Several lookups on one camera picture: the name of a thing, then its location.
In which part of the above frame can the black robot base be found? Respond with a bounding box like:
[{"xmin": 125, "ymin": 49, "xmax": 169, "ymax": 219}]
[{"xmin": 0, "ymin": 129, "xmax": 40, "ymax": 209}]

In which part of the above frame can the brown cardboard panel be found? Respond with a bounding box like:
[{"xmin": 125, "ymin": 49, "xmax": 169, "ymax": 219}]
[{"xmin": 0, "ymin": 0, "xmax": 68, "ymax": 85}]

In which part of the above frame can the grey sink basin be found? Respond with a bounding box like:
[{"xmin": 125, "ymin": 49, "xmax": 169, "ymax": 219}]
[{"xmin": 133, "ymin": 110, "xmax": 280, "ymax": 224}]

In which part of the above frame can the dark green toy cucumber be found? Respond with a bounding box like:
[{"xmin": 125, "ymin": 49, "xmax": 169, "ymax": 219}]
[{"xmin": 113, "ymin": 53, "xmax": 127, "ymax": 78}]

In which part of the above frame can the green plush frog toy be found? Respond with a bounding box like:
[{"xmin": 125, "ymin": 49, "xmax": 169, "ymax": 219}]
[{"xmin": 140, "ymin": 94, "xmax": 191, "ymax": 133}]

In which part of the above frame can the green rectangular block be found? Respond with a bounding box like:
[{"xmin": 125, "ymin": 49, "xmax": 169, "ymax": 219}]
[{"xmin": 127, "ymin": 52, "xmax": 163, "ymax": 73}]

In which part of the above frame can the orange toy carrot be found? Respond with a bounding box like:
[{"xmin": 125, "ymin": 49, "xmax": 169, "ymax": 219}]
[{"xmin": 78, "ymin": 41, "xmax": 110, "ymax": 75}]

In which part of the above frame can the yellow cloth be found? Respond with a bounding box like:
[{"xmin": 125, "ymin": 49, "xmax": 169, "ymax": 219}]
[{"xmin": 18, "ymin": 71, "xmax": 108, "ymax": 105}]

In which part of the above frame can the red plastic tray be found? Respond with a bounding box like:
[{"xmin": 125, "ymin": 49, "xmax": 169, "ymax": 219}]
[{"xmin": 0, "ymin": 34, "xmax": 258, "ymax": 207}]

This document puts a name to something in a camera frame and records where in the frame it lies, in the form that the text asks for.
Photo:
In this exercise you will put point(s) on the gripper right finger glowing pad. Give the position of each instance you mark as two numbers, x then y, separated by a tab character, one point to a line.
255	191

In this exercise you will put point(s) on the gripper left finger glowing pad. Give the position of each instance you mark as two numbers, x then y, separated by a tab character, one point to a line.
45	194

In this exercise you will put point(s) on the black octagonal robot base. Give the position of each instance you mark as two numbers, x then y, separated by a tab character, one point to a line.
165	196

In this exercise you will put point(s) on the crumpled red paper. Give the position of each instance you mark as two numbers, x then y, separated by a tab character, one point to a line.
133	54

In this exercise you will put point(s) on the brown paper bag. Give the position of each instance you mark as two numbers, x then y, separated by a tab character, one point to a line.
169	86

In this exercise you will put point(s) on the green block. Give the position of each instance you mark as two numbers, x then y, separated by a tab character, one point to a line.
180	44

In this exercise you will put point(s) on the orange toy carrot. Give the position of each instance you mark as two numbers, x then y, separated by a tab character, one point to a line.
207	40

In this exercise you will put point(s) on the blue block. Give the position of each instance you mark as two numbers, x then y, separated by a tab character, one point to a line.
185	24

-*-*-

Your job is to return all lines above that hold the word "name".

(Solution)
Several lookups on one camera picture: the name of a thing, then its location.
This document puts a name to something in a camera frame and records where in the frame it lies, in the form that the text asks for.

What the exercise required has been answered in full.